Le plus embarrassant pour Apple dans les révélations des Paradise Papers reste sans aucun doute le questionnaire envoyé par la marque à Appleby. Les critères d’Apple ne concernent pas la fiscalité appliquée par l’île mais la nécessité d’éviter tout ennui politique. « La loi peut-elle évoluer d’une manière défavorable dans un futur proche ? » et « Existe-il un parti d’opposition crédible, susceptible de remplacer le gouvernement actuel ? » font partie des questions des avocats de Cupertino à Appleby, inquiets de voir une nouvelle administration retirer ses avantages à Apple. Le cabinet d’avocats les rassure : Jersey ne possède aucune taxe, aucune transparence et aucune démocratie. Idéal pour ne pas être remarqué.
Réponse d’Apple
Au lendemain des révélations du journal allemand Süddeutsche Zeitung et de la BBC, la marque est sortie de son silence pour répondre aux accusations dont il était la cible. « Apple croit que chaque entreprise a la responsabilité de payer ses impôts et, en tant que plus grand contribuable au monde, Apple paye chaque dollar qu’elle doit dans chaque pays du monde ». L’entreprise rappelle avoir payé plus de 35 milliards de dollars d’impôts ces trois dernières années et réfute pratiquer tout exil fiscal. Un chiffre qui s’explique majoritairement par le taux d’imposition de 35% auquel est sujet Apple aux Etats-Unis. En 2017, elle n’aurait payé que 1,65 milliard de taxes aux gouvernements étrangers malgré un bénéfice de 44,7 milliards. Un chiffre en totale opposition avec l’affirmation d’Apple selon laquelle 21% de taxes sont payées aux pays étrangers.

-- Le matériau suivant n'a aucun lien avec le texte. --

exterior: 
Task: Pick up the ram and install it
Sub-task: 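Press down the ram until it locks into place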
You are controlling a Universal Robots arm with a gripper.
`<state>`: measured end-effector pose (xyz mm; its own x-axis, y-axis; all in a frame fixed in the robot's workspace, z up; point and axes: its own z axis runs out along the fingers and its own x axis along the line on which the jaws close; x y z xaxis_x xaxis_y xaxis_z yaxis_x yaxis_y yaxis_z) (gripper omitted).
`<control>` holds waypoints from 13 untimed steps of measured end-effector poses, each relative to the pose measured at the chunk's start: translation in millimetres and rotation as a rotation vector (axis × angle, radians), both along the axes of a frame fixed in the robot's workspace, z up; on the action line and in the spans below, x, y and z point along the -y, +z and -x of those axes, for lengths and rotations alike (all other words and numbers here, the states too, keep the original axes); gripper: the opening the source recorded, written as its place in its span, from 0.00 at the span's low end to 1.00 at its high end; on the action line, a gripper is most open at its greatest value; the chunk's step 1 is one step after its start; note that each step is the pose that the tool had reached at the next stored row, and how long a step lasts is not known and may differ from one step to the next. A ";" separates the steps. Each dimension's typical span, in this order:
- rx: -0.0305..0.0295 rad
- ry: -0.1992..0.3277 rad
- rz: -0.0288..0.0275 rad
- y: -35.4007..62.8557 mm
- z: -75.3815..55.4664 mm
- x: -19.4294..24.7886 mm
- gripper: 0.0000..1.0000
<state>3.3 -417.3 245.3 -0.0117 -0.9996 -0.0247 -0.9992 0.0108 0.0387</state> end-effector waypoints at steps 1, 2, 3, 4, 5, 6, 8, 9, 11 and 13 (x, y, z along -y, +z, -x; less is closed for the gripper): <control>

Selon Apple, le problème n’est pas de savoir si l’entreprise doit de l’argent mais plutôt de savoir à qui elle doit payer des impôts. Cupertino rappelle que la société est basée aux Etats-Unis et fabrique ses produits en Californie, et qu’elle juge donc légitime de payer la majorité de ses taxes aux Etats-Unis. Les plus observateurs remarqueront dans le communiqué d’Apple les nombreuses fois où la marque manifeste son attachement à l’économie américaine et son désir de rapatrier son trésor de guerre de 252 milliards de dollars sur le sol américain dès que la législation sera assouplie. Des petits compliments qui ont pour but de flatter l’administration Trump dont le projet d’abaisser l’imposition à 20% pourrait être mis en œuvre très prochainement.
Enfin, Apple se défend de l’idée selon laquelle le transfert de ses filiales étrangères à Jersey avait pour but de payer moins d’impôts en Europe. L’entreprise affirme au contraire n’avoir jamais payé autant d’impôts dans des pays comme l’Irlande qu’aujourd’hui. L’entreprise termine en rappelant qu’elle reste favorable à une réforme internationale de l’imposition afin d’empêcher l’actuelle « guerre entre les pays » pour savoir qui doit récupérer l’argent. Une réponse qui ne satisfera pas tout le monde.